Ollie looks at this man and no longer sees his father. Instead, he sees a cold and conniving Persian diplomat.
Had his father changed over the years, or was he always like this?
Maybe his mother’s book, with its vivid portrayal of the villainous kelauntar, had more truth in it than Ollie had known.

“I am at a disadvantage,” Ollie says. “It seems you already know my story. And since I know so little of yours, may I ask a question?”

“Of course.”

“What do you want?”

Mirza Hasan Qasim stiffens in his chair. The accusatory tone of his son’s question startles him. He had hoped that Ali would be glad to see him, but there is no sign of sentiment or love in this boy.
His mother must have poisoned his mind!
“All right, you want to know my intentions? They are quite simple. I am here to take you back with me to Persia.”

Now Ollie stiffens. Surely this is a joke!

“Why would I return to Persia?” Ollie asks.

“To help your country,” Hasan replies.

“My country is England.”

“You were born in Persia, the son of a Persian prince. You are a
Persian
, not an Englishman.”

“My country is England now. I was born in Persia, the son of a slave. My mother is an Englishwoman, and England is my home.”

“Ali, in the name of Allah, and for the sake of Muhammad—praise be unto Him—please reconsider. Your country is at war with Russia.”


In the name of Allah
, did you say? Maybe your agents failed to inform you that I am a Christian now. Whatever I do, I do in the name of Jesus. And for the sake of Jesus, I will remain in England.” Ollie has not experienced such religious stirrings in a long time, but his father has confronted him directly with his past, which he now considers pagan. His emotions are roused, and he finds himself saying things he only half means. “I will never return to Persia! I will never leave England!”

At these words, Hasan seems to slump. The pomp has leaked out of him. He lowers his head for a moment, then raises his eyes. Ollie detects moisture in those eyes—tears, or maybe just the sting of cigar smoke—but says nothing. An awkward silence envelopes them.

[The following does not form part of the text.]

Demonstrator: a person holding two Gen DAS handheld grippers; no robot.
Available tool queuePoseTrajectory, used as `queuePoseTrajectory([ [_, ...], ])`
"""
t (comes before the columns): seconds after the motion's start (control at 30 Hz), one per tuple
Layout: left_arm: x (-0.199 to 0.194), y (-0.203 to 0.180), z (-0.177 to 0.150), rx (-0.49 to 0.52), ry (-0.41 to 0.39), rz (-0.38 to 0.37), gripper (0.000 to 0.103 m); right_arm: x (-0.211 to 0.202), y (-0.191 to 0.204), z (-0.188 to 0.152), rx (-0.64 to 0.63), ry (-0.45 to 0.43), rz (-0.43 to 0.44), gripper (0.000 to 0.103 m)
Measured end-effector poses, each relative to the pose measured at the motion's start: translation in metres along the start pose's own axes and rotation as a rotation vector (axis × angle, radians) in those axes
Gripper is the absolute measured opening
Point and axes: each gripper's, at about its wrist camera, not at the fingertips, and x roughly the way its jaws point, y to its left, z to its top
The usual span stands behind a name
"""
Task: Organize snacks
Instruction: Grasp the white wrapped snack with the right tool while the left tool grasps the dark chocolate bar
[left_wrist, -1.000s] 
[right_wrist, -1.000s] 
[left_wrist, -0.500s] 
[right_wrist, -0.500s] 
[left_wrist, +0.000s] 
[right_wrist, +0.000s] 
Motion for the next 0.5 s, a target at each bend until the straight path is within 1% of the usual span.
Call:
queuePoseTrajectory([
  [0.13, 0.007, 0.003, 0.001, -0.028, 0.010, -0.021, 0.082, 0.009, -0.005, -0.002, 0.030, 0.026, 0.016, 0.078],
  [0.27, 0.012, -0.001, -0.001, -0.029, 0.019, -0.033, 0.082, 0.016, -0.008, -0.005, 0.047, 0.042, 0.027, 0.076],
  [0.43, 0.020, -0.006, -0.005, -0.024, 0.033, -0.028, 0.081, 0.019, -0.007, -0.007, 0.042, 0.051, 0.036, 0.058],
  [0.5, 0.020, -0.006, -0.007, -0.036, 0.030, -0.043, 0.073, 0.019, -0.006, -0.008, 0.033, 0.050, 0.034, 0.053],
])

Finally, Eardley clears his throat and mutters a nervous, “Well, then—”

In a quiet voice, Hasan interrupts. He says to Ollie, “I can see that an appeal to your patriotism was a mistake. Let me confess my real motive. I am a father who has lost his son. When you left Bushruyih, my heart was broken. Every moment of my life has been spent trying to find you. I sought my new position as a diplomat hoping it would give me certain advantages in gaining information about you and your mother. You were my only son. You
are
my only son. Now I’ve found you, and my heart aches as it did the morning I discovered you gone.”

Ollie begins to soften. He can recall the gentleness and emotion with which the kelauntar agreed to send him to the madrisih in Mashhad. Perhaps there is a middle ground here. What would be the harm in reestablishing a relationship with his own father?”

“I never gave up hope of getting you back,” Hasan says. “And your mother.”

These words cut Ollie like a dagger.
And your mother!
Anisa the slave girl. Yes, it is becoming clear now. This is about
possession
. About Mirza Hasan Qasim’s pride and the humiliation of losing his cherished objects. He wants them back! And he will stop at nothing until he succeeds. Now his son is not just a son, but a political advantage, a blood relation to a potential ally. How much of his father’s story is true? All of it now is suspect. Looking back on this conversation with a fresh perspective, Ollie detects a pattern of deceit. Hasan had changed tactics too quickly, had sprouted tears too early, and most likely had bent and twisted every element of his story to suit his selfish interests.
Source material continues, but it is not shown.